Activity:
Write out all the material verbatim, line by line.

• • • •

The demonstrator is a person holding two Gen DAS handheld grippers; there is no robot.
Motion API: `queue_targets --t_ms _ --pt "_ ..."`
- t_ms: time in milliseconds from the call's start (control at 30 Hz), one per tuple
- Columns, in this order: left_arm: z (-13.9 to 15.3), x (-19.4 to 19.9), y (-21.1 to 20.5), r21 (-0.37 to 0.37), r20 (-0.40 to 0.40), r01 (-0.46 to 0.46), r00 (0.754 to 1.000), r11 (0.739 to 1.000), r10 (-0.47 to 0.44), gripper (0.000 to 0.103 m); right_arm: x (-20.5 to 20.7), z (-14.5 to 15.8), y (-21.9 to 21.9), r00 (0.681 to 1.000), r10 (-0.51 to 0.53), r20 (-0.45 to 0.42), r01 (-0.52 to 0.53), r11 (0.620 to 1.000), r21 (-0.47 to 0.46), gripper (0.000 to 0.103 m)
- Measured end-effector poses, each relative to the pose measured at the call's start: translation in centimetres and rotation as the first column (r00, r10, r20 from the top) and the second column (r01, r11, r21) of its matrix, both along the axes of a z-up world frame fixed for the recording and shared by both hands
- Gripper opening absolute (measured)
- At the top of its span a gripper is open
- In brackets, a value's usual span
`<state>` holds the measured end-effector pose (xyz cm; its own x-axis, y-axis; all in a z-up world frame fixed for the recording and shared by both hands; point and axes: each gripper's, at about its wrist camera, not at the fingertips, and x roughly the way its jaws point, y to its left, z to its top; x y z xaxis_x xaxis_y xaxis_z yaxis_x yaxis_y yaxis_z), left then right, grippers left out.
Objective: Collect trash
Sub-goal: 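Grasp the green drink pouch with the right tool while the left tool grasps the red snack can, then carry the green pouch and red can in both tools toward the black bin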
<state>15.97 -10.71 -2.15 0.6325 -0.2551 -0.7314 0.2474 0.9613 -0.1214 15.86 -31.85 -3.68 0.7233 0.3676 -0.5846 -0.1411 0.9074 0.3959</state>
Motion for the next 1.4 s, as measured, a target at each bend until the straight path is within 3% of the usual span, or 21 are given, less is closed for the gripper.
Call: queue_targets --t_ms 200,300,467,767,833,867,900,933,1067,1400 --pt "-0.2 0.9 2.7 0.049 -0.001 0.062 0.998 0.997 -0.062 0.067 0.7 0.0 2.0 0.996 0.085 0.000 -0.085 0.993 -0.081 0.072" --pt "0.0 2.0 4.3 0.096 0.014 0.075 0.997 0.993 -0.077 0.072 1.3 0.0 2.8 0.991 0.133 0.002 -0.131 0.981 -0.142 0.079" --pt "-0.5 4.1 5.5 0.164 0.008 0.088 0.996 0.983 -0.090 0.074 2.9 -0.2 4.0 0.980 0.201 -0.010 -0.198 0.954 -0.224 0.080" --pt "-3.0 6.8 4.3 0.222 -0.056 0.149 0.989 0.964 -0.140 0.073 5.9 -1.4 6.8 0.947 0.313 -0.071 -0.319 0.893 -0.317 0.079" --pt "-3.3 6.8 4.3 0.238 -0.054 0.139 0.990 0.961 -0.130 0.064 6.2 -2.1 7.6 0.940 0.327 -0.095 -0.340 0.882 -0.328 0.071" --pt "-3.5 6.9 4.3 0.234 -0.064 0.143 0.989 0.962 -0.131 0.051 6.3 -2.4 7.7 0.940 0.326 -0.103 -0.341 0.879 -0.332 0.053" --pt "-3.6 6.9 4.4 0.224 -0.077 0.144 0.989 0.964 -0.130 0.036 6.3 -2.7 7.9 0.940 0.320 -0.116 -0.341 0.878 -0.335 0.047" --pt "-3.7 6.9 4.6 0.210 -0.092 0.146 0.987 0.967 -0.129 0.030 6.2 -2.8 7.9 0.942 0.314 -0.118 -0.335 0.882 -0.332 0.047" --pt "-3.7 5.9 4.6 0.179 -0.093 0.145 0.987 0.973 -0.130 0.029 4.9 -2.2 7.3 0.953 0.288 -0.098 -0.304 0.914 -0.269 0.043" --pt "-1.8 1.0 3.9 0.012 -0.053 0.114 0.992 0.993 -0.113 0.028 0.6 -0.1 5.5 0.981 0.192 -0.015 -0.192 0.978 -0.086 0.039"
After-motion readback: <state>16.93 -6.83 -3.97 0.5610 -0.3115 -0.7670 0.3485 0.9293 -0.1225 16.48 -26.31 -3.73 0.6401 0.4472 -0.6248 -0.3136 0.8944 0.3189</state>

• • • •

Output:
The demonstrator is a person holding two Gen DAS handheld grippers; there is no robot.
Motion API: `queue_targets --t_ms _ --pt "_ ..."`
- t_ms: time in milliseconds from the call's start (control at 30 Hz), one per tuple
- Columns, in this order: left_arm: z (-13.9 to 15.3), x (-19.4 to 19.9), y (-21.1 to 20.5), r21 (-0.37 to 0.37), r20 (-0.40 to 0.40), r01 (-0.46 to 0.46), r00 (0.754 to 1.000), r11 (0.739 to 1.000), r10 (-0.47 to 0.44), gripper (0.000 to 0.103 m); right_arm: x (-20.5 to 20.7), z (-14.5 to 15.8), y (-21.9 to 21.9), r00 (0.681 to 1.000), r10 (-0.51 to 0.53), r20 (-0.45 to 0.42), r01 (-0.52 to 0.53), r11 (0.620 to 1.000), r21 (-0.47 to 0.46), gripper (0.000 to 0.103 m)
- Measured end-effector poses, each relative to the pose measured at the call's start: translation in centimetres and rotation as the first column (r00, r10, r20 from the top) and the second column (r01, r11, r21) of its matrix, both along the axes of a z-up world frame fixed for the recording and shared by both hands
- Gripper opening absolute (measured)
- At the top of its span a gripper is open
- In brackets, a value's usual span
`<state>` holds the measured end-effector pose (xyz cm; its own x-axis, y-axis; all in a z-up world frame fixed for the recording and shared by both hands; point and axes: each gripper's, at about its wrist camera, not at the fingertips, and x roughly the way its jaws point, y to its left, z to its top; x y z xaxis_x xaxis_y xaxis_z yaxis_x yaxis_y yaxis_z), left then right, grippers left out.
Objective: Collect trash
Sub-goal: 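Grasp the green drink pouch with the right tool while the left tool grasps the red snack can, then carry the green pouch and red can in both tools toward the black bin
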<state>15.97 -10.71 -2.15 0.6325 -0.2551 -0.7314 0.2474 0.9613 -0.1214 15.86 -31.85 -3.68 0.7233 0.3676 -0.5846 -0.1411 0.9074 0.3959</state>
Motion for the next 1.4 s, as measured, a target at each bend until the straight path is within 3% of the usual span, or 21 are given, less is closed for the gripper.
Call: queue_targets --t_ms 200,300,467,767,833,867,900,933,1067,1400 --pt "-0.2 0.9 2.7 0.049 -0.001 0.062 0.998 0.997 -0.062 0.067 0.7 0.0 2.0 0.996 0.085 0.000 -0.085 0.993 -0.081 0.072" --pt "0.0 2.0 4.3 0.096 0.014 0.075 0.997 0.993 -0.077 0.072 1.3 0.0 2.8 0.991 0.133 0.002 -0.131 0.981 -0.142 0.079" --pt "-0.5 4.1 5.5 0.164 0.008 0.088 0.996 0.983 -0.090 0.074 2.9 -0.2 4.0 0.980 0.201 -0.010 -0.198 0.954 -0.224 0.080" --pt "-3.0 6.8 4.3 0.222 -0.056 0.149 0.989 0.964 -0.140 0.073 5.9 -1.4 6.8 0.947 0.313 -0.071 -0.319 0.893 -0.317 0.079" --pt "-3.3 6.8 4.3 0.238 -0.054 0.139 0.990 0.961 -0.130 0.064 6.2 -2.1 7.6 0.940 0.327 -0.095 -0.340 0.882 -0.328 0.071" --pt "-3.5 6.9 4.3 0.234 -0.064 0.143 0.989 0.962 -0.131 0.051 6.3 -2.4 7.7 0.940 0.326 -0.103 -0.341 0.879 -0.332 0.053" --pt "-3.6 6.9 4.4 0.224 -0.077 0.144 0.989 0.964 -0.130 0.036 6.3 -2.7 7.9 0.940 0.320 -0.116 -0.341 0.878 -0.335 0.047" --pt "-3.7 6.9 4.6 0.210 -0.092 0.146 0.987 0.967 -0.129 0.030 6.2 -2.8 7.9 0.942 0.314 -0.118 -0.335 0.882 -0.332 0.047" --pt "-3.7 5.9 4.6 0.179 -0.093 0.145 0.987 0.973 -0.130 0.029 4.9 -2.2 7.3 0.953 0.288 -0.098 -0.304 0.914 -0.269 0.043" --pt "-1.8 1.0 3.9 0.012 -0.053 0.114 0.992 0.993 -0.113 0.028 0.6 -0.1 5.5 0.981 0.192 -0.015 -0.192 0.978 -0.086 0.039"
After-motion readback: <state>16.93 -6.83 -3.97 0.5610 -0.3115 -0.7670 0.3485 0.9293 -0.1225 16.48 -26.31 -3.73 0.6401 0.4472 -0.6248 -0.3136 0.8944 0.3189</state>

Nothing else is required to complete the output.